### WHAT TO DO:
Your answer should be only the lines below from the one with "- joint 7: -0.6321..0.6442" to the one with "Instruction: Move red", repeated exactly, ends included.

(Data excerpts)
⟨
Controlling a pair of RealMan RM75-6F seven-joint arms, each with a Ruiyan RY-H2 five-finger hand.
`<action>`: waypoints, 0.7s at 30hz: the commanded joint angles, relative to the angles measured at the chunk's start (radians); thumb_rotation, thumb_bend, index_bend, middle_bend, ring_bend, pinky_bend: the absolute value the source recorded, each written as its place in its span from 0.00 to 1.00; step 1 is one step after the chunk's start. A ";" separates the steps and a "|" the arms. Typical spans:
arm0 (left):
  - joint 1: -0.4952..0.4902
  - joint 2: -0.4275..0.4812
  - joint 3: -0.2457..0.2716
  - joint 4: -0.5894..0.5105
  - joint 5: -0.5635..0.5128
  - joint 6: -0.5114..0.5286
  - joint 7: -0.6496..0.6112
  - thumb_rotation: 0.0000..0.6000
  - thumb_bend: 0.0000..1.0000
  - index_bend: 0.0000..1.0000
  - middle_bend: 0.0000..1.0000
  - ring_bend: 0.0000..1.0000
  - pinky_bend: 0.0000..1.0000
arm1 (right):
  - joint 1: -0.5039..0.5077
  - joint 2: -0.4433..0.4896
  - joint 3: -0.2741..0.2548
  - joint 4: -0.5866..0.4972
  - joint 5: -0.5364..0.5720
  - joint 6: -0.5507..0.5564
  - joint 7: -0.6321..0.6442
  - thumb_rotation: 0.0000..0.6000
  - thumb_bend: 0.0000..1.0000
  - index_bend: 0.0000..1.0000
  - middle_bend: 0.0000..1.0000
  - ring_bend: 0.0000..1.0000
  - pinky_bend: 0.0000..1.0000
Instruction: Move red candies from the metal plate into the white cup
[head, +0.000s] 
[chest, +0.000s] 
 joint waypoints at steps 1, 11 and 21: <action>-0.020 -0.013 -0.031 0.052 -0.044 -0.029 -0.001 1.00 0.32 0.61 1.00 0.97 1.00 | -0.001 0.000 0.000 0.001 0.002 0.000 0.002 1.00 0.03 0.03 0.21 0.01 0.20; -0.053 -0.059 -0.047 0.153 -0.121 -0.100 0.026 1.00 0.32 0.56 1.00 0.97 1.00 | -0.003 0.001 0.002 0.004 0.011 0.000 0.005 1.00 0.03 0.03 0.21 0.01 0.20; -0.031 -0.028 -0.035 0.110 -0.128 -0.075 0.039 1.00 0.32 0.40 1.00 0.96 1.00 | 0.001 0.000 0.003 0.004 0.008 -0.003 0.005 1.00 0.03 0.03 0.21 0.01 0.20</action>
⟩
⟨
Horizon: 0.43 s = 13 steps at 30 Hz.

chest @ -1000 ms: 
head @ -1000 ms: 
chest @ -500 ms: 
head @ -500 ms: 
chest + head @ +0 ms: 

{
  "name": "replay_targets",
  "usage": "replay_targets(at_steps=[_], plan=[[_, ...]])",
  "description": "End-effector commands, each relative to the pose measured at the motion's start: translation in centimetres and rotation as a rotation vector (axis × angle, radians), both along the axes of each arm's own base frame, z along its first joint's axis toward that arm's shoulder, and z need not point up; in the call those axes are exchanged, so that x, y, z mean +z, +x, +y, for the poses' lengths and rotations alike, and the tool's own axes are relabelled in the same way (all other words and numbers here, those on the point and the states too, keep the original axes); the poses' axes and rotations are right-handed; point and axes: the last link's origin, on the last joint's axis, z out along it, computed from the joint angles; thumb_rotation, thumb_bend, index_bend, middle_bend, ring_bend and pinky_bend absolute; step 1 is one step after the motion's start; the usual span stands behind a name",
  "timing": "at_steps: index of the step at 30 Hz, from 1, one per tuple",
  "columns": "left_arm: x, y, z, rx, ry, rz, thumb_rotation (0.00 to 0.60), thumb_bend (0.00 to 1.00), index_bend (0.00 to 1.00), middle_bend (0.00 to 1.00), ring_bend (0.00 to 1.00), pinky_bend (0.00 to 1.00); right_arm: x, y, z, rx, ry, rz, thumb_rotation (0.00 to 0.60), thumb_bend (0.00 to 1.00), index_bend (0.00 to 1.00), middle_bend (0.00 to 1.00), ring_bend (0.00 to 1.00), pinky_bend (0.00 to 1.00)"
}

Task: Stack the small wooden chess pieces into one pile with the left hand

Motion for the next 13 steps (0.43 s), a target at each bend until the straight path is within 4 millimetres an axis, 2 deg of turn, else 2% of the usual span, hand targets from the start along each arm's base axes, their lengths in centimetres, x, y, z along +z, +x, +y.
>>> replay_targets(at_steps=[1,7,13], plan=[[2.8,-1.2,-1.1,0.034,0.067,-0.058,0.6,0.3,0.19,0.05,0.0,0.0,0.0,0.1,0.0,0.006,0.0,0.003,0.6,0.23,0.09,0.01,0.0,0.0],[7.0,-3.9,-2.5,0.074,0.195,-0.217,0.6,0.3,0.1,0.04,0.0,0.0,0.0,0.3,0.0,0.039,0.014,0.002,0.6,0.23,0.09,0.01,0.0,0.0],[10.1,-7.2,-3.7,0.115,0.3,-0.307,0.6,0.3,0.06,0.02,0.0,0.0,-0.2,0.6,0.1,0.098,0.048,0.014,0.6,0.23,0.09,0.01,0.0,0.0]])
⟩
### REPLY TO THE TASK:
  - joint 7: -0.6321..0.6442
  - thumb_rotation: 0.0000..0.6000
  - thumb_bend: 0.0000..1.0000
  - index_bend: 0.0000..1.0000
  - middle_bend: 0.0000..1.0000
  - ring_bend: 0.0000..1.0000
  - pinky_bend: 0.0000..1.0000
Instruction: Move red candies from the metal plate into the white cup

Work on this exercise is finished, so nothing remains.